[Extracted records]

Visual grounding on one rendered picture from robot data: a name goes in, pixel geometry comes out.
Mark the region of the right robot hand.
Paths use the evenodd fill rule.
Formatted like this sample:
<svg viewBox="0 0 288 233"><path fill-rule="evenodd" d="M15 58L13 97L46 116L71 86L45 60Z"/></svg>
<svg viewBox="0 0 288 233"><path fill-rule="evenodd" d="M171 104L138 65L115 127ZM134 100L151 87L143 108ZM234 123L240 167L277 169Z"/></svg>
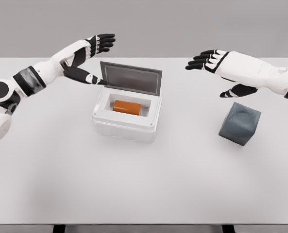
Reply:
<svg viewBox="0 0 288 233"><path fill-rule="evenodd" d="M221 98L238 98L254 94L262 86L265 62L236 52L207 50L193 57L186 70L205 70L221 78L236 83L220 94Z"/></svg>

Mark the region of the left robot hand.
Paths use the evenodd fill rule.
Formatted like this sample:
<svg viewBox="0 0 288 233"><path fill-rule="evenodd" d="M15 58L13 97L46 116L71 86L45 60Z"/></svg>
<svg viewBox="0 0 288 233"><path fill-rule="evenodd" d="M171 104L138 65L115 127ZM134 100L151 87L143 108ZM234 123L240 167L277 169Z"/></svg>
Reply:
<svg viewBox="0 0 288 233"><path fill-rule="evenodd" d="M107 85L107 81L79 66L99 53L110 51L115 41L114 34L95 35L67 46L56 53L52 59L61 65L63 75L69 79L86 84Z"/></svg>

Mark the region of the dark grey cube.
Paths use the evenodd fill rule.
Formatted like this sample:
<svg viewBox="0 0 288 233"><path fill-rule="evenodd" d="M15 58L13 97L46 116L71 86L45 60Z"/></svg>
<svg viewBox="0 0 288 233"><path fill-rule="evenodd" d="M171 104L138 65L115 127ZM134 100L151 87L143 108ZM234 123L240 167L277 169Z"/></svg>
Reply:
<svg viewBox="0 0 288 233"><path fill-rule="evenodd" d="M260 116L260 111L234 102L224 119L219 136L245 146L255 134Z"/></svg>

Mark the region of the orange cylinder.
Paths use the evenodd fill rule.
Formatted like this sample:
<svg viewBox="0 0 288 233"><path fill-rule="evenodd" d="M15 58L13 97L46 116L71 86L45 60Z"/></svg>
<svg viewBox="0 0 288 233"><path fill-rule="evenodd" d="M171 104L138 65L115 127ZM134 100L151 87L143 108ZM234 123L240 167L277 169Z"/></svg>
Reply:
<svg viewBox="0 0 288 233"><path fill-rule="evenodd" d="M139 116L141 111L141 104L115 100L113 104L113 111Z"/></svg>

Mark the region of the white box with grey lid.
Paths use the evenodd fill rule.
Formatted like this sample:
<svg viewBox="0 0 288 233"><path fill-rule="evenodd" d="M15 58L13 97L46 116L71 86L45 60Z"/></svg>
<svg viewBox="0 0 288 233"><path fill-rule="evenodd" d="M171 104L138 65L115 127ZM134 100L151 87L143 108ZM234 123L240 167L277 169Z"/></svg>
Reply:
<svg viewBox="0 0 288 233"><path fill-rule="evenodd" d="M162 104L162 71L100 62L102 89L92 115L97 133L152 143Z"/></svg>

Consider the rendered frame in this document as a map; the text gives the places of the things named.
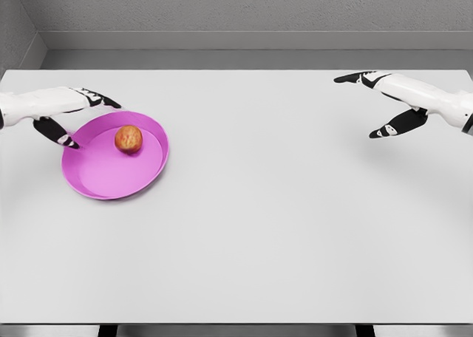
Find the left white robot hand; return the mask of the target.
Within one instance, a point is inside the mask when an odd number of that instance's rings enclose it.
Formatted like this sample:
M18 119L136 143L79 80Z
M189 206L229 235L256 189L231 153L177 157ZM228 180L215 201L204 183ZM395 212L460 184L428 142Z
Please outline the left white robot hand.
M80 146L52 116L79 112L95 106L122 109L111 98L85 88L41 89L28 95L27 100L30 102L27 117L33 119L34 129L52 142L71 149L79 149Z

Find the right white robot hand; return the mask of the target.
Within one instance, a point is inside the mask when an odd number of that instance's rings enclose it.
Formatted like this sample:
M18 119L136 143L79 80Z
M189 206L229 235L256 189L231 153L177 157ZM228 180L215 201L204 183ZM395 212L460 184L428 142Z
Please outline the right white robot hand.
M398 73L363 71L339 76L334 81L337 84L361 84L409 105L409 110L372 131L369 134L371 139L402 135L424 125L428 112L438 110L441 102L446 99L446 92L443 90Z

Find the pink round plate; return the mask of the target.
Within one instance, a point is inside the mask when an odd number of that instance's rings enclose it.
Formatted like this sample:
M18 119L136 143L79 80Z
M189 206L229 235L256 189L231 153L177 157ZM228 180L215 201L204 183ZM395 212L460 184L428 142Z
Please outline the pink round plate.
M136 154L124 154L115 146L115 134L127 125L139 128L143 136ZM72 138L81 147L64 149L64 177L78 193L98 200L128 197L144 189L164 169L169 156L165 129L153 118L137 112L101 115L84 124Z

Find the red yellow apple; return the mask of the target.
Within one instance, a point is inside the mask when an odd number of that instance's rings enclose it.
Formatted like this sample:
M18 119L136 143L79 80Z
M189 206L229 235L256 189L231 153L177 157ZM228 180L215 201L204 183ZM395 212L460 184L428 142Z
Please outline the red yellow apple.
M135 154L140 151L143 144L141 130L133 125L120 127L115 133L115 148L125 154Z

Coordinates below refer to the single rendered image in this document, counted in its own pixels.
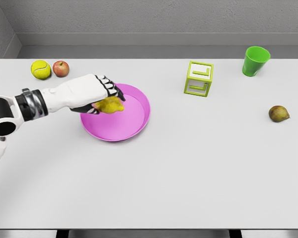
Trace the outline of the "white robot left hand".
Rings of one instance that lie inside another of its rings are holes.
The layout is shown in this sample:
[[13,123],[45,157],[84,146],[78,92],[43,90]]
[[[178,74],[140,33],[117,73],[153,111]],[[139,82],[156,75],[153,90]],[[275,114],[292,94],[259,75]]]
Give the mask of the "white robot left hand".
[[65,87],[66,107],[73,112],[98,115],[103,110],[96,103],[109,97],[126,100],[121,89],[104,75],[88,74],[66,82]]

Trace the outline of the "yellow lemon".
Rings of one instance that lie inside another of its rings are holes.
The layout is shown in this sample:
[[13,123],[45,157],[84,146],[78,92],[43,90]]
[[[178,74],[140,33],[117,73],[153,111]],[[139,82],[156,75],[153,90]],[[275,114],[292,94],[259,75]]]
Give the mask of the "yellow lemon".
[[101,101],[93,103],[92,105],[95,109],[105,114],[122,112],[125,109],[122,101],[115,96],[107,97]]

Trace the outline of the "pink round plate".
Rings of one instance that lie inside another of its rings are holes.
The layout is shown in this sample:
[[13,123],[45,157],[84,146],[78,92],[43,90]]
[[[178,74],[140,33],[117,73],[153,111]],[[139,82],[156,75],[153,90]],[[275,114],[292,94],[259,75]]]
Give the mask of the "pink round plate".
[[150,117],[150,104],[146,95],[128,84],[118,84],[124,93],[124,110],[113,114],[81,114],[84,129],[93,137],[104,141],[122,141],[138,134]]

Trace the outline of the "red apple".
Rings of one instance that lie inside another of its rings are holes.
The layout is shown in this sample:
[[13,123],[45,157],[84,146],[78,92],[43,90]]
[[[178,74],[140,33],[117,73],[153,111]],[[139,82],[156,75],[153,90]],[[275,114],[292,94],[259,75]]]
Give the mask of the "red apple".
[[53,64],[53,72],[57,77],[65,77],[68,75],[70,67],[64,60],[58,60]]

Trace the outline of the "yellow tennis ball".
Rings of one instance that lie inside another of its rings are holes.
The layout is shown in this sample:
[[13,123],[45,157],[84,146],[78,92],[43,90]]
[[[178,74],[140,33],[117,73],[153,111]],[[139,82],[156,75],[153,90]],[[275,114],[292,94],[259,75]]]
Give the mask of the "yellow tennis ball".
[[44,60],[36,60],[31,65],[32,75],[40,80],[45,80],[51,76],[51,67]]

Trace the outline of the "green letter block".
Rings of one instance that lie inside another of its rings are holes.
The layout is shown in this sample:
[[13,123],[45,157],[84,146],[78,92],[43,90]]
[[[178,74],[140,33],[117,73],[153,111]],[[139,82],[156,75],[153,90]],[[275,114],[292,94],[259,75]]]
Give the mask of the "green letter block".
[[207,97],[213,82],[213,71],[213,64],[191,60],[186,75],[184,93]]

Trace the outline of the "green plastic cup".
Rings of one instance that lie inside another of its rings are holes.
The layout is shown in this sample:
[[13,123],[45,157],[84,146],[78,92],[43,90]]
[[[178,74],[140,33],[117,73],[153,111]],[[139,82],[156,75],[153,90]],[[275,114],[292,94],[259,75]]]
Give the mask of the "green plastic cup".
[[255,76],[270,58],[267,49],[259,46],[249,47],[245,52],[243,74],[249,77]]

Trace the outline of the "brown-green pear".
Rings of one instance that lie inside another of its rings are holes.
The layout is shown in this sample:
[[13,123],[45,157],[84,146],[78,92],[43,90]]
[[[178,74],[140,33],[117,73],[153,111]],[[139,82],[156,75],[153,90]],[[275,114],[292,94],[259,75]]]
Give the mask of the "brown-green pear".
[[273,122],[282,122],[290,118],[287,109],[283,106],[273,106],[269,110],[269,117]]

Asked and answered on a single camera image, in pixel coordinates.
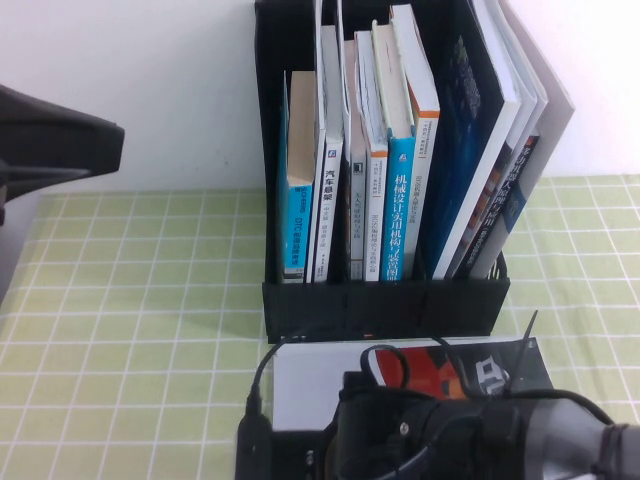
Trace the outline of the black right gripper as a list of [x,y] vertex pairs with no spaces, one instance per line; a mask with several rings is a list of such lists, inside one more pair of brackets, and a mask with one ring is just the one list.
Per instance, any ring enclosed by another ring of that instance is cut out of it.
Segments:
[[485,401],[439,400],[347,372],[320,431],[276,433],[275,479],[501,479]]

> How to complete this task
In the records above, find each line with the word "region" and copy it out.

> Written solution
Mark the region of the right robot hand.
Mark the region of the left robot hand.
Mark the region of the dark grey cube.
Mark the region of the orange cylinder.
Mark the region of the white box with grey lid.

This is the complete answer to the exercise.